- Associated Press - Sunday, October 12, 2014

MINNEAPOLIS (AP) - When U.S. Attorney Andy Luger learned a local Muslim wasn’t allowed to board a flight at the Minneapolis airport because his name resembled one on the no-fly list, the state’s top federal prosecutor picked up the phone to arrange a meeting with airport security and customs officials and had the problem solved in weeks.

The swift action spoke volumes to members of Minnesota’s large Somali community who have been trying for years to stop their young people from being recruited to fight with terrorists overseas. In Luger, some say, they have a government ally who listens, acts - and gives reason to hope.

“We’ve been waiting for somebody like him,” said Mohamed Farah, executive director of the youth support group Ka Joog.

Extremist recruiting has been a worry of Somalis in Minnesota for years. Since 2007, more than 22 young men have left the state to join the terrorist group al-Shabab in Somalia. In the past year, a handful of youth have also left to fight with militants, including the Islamic State group, in Syria.

Outreach efforts by law enforcement have been a staple since the travels were first discovered, with the head of the Minneapolis FBI office at the time, Ralph Boelter, appearing on Somali television and radio shows and meeting with everyone from spiritual leaders to young people.

But the activity and energy from the U.S. Attorney’s Office gas has ramped up since Luger arrived. Soon after Luger - jokingly compared by some to the Energizer Bunny - came on the job in February, he immersed himself in learning about the Somali community. In any given week he meets with elders, women or young people, dines with imams and appears at community forums to listen and collect ideas on how to stem the recruiting.

It was a natural course for someone who knew he’d need help. Luger, who declined to be interviewed for this story, told The Associated Press last month that building trust in the community is key. He hit the same note in a recent appearance before dozens of Somalis at a Minneapolis gym.

“If you read about charges in the newspaper or you see it on television, if you see me on Somali TV talking about it, this is something we’re doing together,” Luger said. “It is not the government attacking this wonderful, peaceful, private large community. You deserve to have this wonderful community grow and live and prosper in peace, and I want to help you do that.”

Luger highlighted his work to ease screenings of Muslims at the airport, as well as a recent lawsuit his office brought against a suburb that denied a permit for an Islamic center. Both are huge issues in the community, and his remarks drew applause.

“He’s reached out to almost every level of the community, to make sure to understand the culture, and the issues that are going on,” said Hashi Shafi, executive director of Somali Action Alliance. “He tends to deliver right away, whenever he can.”

Luger also told the crowd that when he goes to Washington to talk about solutions to stop recruiting, he’ll be bringing Somalis with him, something that community activist Abdirizak Bihi called “amazing.”

There have been a few challenges. One group of youths said their voices weren’t heard; Luger met with them within days. And building trust is difficult in an immigrant community that’s inherently mistrustful of government and fearful as several have been subpoenaed to testify before a federal grand jury. Luger can’t confirm or deny that a grand jury investigation exists, but he has worked to educate the community about the general process to dispel fears.

Luger’s predecessor, B. Todd Jones, met with Somali community members and appeared at some public forums too. But Jones hadn’t been in Minnesota full-time since late 2011, when he began juggling his U.S. attorney duties with the job of acting head of the Bureau of Alcohol, Tobacco, Firearms and Explosives in Washington.

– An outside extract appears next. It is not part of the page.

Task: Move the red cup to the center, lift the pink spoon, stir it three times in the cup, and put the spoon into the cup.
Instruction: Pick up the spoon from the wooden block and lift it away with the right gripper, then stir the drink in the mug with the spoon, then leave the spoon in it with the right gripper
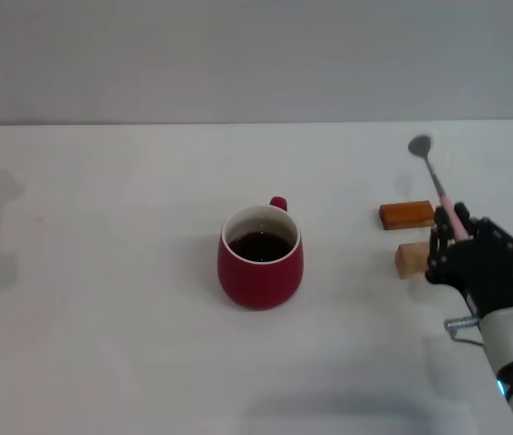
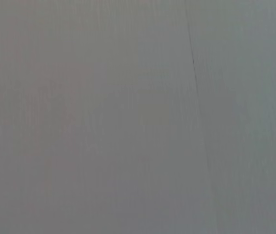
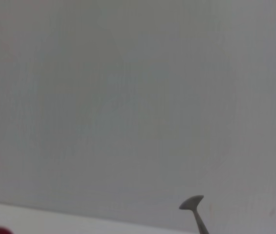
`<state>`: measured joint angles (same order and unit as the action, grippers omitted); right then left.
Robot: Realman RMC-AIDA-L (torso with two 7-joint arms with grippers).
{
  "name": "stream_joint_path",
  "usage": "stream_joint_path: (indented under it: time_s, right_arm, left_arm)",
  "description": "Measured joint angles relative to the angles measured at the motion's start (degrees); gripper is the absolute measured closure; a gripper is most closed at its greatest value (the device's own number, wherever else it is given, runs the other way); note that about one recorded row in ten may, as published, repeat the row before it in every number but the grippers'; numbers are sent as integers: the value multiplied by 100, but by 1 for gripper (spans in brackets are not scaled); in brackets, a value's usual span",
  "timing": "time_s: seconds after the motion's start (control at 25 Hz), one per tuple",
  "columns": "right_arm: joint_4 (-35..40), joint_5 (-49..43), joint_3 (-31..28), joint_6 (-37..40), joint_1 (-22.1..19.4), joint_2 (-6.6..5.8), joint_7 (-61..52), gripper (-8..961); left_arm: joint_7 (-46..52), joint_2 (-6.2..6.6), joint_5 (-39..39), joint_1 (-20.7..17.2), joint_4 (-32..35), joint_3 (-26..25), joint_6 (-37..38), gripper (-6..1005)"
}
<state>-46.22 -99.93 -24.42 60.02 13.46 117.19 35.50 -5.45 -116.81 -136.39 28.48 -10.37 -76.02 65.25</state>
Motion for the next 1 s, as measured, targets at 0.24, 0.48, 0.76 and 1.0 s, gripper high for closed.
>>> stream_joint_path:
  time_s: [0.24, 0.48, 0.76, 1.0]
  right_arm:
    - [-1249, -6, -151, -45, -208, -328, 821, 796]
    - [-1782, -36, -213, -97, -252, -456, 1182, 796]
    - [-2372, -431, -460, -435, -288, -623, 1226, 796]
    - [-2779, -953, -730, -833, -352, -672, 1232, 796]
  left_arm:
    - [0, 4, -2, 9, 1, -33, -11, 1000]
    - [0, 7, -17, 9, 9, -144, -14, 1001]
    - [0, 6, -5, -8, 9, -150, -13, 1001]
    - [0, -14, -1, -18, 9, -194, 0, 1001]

Collaboration isn’t new for Luger. He sought input from local law enforcement even before he was confirmed as U.S. attorney, and used it to set priorities. Once he had the job, he visited cities like Duluth, St. Cloud and Rochester and traveled to Indian reservations to see how his office could help each community address their most serious crime issues. He did the same on terror recruiting, asking figures like Hennepin County Sheriff Rich Stanek for advice on outreach.

“What you see with the Somali community is typical and indicative of who he is,” said Erin Sindberg Porter, a partner at the Minneapolis law firm Greene Espel, where Luger was in private practice. “He has always cared about his community. … He’s always been an interested observer and always looking for opportunities to participate and create connections between people.”

Farah, whose Ka Joog group has been working for years to provide mentoring and opportunities for youth, said time will tell if Luger’s efforts make a difference. But so far, he said, he feels more confident that the government will help the Somali community deter young people from jihad.

“We have a U.S. attorney here today who is really very passionate … it feels like it’s going to be a turnaround,” Farah said. “I don’t think we can predict the next person that will leave to ISIS or al-Shabab, but I think we have opportunities to use to our advantage.”